MEDICAL MALPRACTICE is a controversial area of law because, in part, a jury comprised of laypersons (although recent state legislation is increasing the percentage of professionals in the jury pool) determines whether or not medical care fell below the standard of acceptable medical practice. Unlike peer review, utilization, or quality assurance, evaluation in the courtroom of medical personnel actions is by nonmedical individuals. A recent Texas Court of Appeals decision illustrates this phenomenon in a case involving a young girl who died after sustaining a head injury.

On February 19, 1983, one day short of her third birthday, Tawnya Henry fell off a kitchen cabinet, striking her head on a tiled floor. She was rushed to a local hospital at 10 A.M. where roentgenograms showed she had sustained a fractured skull. She was transferred to McAllen Methodist Hospital at 11:20 A.M. One of the defendants, J.W. Caldwell, MD, suspected an intracranial bleed and ordered a computed axial tomography (CAT) scan. He found that the hospital's CAT scan was inoperable. The only nearby CAT scan was in a local physician' office, but the physician was away. Caldwell then transferred this patient to his partner, another defendant, A. Felici, MD. Felici saw Tawnya at 12:45 p.m. He transferred her to the intensive care unit of the hospital.

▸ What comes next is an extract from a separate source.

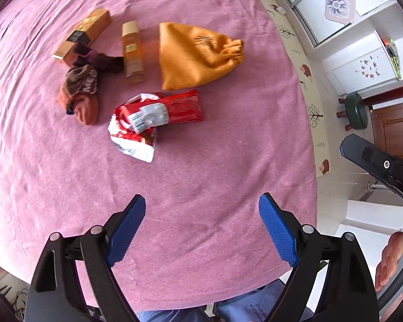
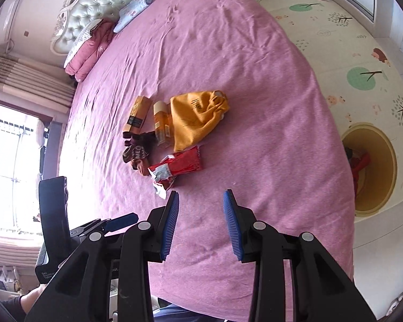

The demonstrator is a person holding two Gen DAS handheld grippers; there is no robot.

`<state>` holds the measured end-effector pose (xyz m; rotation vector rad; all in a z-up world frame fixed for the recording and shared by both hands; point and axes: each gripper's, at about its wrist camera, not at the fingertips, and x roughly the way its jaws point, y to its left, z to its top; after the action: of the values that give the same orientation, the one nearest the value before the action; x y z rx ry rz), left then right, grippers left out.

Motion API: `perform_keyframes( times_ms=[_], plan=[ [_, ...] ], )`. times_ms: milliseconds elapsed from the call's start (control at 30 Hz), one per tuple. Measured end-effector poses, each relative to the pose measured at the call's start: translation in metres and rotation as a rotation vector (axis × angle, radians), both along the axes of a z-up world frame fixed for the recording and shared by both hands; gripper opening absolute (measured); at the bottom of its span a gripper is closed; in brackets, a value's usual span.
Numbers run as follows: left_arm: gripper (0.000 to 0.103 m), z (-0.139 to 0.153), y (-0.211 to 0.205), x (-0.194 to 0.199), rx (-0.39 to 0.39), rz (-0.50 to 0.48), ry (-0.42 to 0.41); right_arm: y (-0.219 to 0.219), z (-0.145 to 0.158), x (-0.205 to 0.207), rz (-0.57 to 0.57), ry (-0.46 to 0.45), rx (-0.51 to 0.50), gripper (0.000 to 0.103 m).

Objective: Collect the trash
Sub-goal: 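Move both tools back to the red snack wrappers on the bed, then grasp the red snack bag with the left tool while the right tool grasps the red wrapper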

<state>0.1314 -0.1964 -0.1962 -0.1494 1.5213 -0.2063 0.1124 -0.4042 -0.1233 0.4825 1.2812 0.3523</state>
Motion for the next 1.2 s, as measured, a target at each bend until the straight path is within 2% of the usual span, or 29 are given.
perform_keyframes(
  times_ms=[67,200,533,933,1200],
  plan=[
    [0.086,0.000,0.019,-0.001,-0.005,0.030,0.001,0.017,-0.002,0.002,0.015,0.005,-0.002,0.039],
    [0.086,-0.003,0.053,0.000,-0.021,0.081,0.004,0.049,-0.008,0.009,0.024,0.017,-0.007,0.041],
    [0.087,-0.025,0.105,0.015,-0.020,0.090,0.047,0.099,-0.042,0.033,-0.039,0.094,-0.011,0.057],
    [0.087,-0.066,0.113,0.043,-0.050,0.011,0.123,0.112,-0.098,0.060,-0.187,0.253,0.024,0.065],
    [0.087,-0.081,0.117,0.056,-0.080,-0.007,0.155,0.112,-0.126,0.076,-0.269,0.355,0.067,0.066]
  ],
)
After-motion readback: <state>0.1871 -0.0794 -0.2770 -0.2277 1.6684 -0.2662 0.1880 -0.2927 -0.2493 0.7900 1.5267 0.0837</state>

After neurosurgical consultation, it was decided at approximately 2 P.m. that Felici would arrange for Tawnya's transfer to another hospital where there was an available CAT scan. Felici left the hospital and placed a resident in charge of Tawnya. During the next hour, Tawnya's left pupil expanded from an intracranial bleed. Despite her condition, the hospital was unable to effectuate her transfer because a nurse was not immediately available to accompany Tawnya. A nurse did arrive, but the nurse did not have the capability to intubate the patient, should that have been necessary. (The ability to intubate was a requirement for the transfer; when the defendant, Felici, decided to go with the patient during the transfer, there was no ambulance available.) Finally, the patient's mother telephoned for an ambulance from the hospital waiting room. At 4 p.m. Tawnya was taken by ambulance to Valley Baptist Hospital where she arrived at 4:45 p.m. She was given a CAT scan; a massive head bleed was diagnosed. She underwent unsuccessful brain surgery. Four days later Tawnya died.

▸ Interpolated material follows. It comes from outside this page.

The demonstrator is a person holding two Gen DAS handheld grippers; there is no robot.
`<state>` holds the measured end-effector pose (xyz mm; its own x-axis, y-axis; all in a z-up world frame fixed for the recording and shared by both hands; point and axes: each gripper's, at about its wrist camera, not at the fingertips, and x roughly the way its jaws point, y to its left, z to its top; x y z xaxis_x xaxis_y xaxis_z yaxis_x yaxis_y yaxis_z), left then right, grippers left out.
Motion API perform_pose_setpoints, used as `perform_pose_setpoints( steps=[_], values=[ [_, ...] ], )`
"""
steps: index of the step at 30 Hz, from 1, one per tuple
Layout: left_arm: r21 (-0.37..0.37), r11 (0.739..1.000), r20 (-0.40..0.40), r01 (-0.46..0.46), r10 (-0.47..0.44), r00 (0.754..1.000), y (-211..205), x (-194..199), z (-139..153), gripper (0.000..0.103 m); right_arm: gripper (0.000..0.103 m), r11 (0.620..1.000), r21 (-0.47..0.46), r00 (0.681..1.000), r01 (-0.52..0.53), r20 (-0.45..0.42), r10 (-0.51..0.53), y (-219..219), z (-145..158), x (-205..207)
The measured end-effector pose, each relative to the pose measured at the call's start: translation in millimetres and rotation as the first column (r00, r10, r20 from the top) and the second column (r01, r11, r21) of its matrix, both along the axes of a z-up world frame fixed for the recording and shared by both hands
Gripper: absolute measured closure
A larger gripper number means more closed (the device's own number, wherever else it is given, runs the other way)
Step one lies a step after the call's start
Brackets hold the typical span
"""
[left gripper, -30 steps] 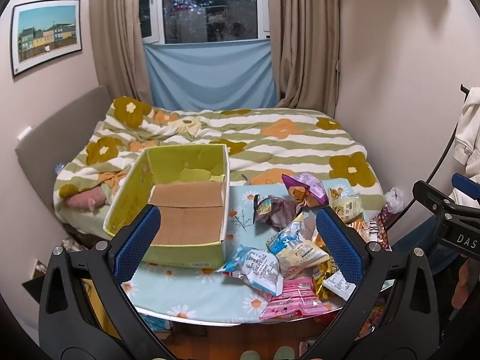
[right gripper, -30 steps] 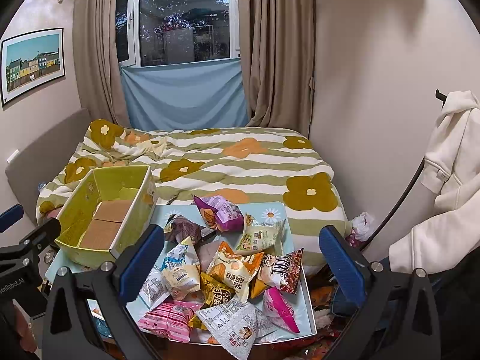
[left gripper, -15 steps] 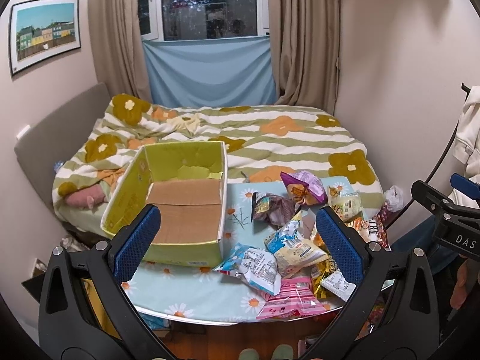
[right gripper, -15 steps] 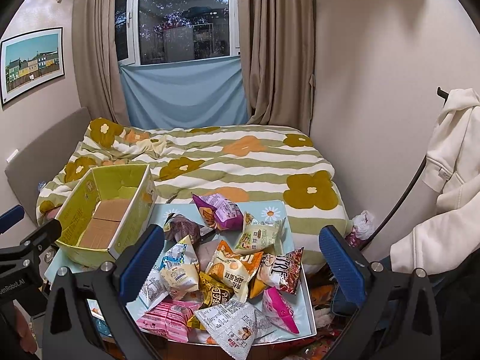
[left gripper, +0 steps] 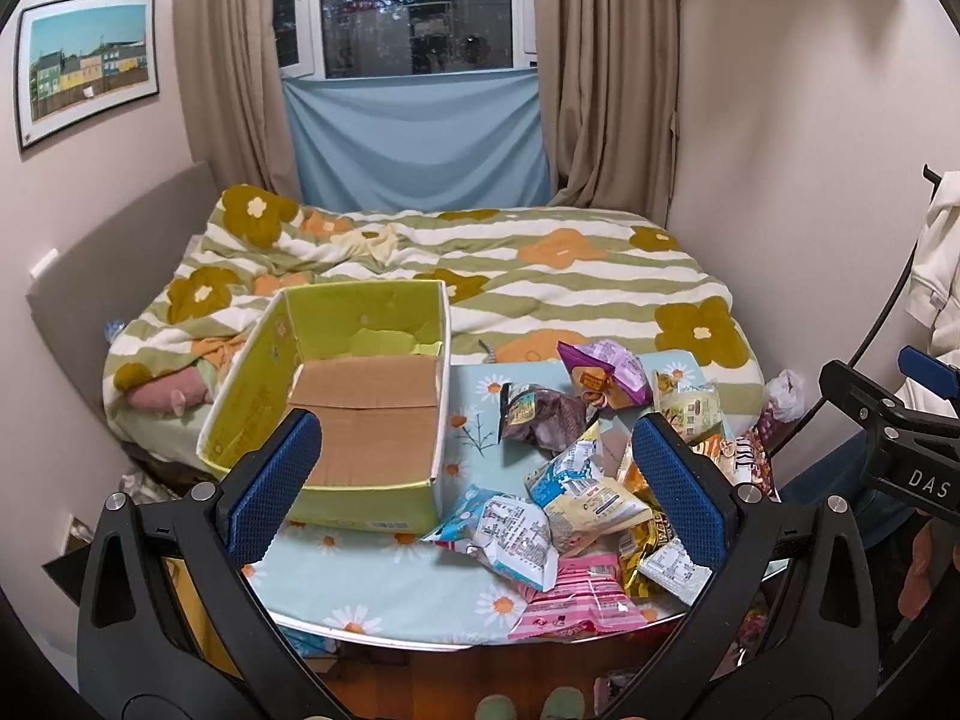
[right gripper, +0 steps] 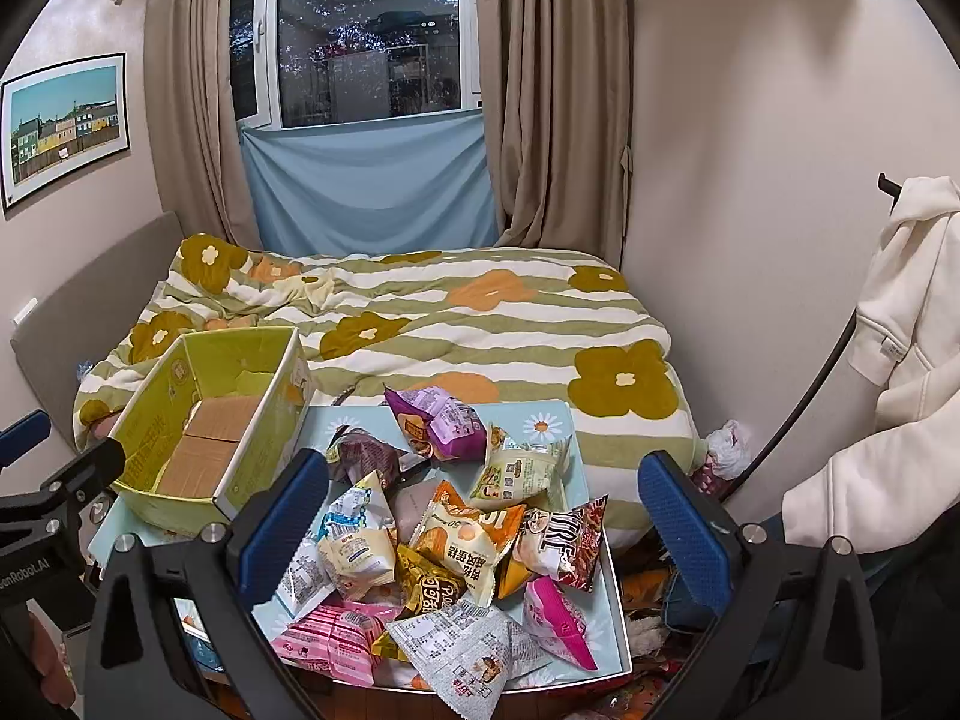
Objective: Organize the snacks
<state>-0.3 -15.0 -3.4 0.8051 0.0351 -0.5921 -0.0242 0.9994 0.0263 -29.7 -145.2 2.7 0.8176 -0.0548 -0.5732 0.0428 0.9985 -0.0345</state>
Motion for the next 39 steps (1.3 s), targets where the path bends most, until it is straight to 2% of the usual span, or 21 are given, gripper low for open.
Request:
perform_pose_setpoints(
  steps=[39],
  values=[
    [-0.015, 1.000, 0.004, -0.004, 0.004, 1.000, 1.2, -3.9, 9.4, 0.000, 0.000, 1.000, 0.006, 1.000, -0.004, -0.003, 0.004, -1.1, -0.1, 1.0]
  ],
)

At the trial, experts for both sides agreed that had Tawnya been given a CAT scan earlier and been seen by a neurosurgeon earlier, she would have survived. The jury was to decide whether Caldwell or Felici were negligent in caring for Tawnya and whether or not their negligence caused Tawnya's death.

The jury decided that it was the negligence of the hospital, not the doctors, that caused the child's death. The Court of Appeals upheld the jury's verdict because there was evidence that Caldwell's delay in the transfer was not the proximate cause of Tawnya's death. The jury further found that Felici had promptly ordered her transfer, but hospital personnel failed to carry out his order.

The jury's decision shows that with the aid of expert testimony from both sides, the jury was able to sort through the medical protocol at one particular hospital for the diagnosis, treatment, and transfer of the head injury patient and assign responsibility for her untoward death. The jury may have properly performed its task, but the jury's decision was of little help to the family. It had already settled with the hospital for $250,000 before the trial and was suing only the two doctors.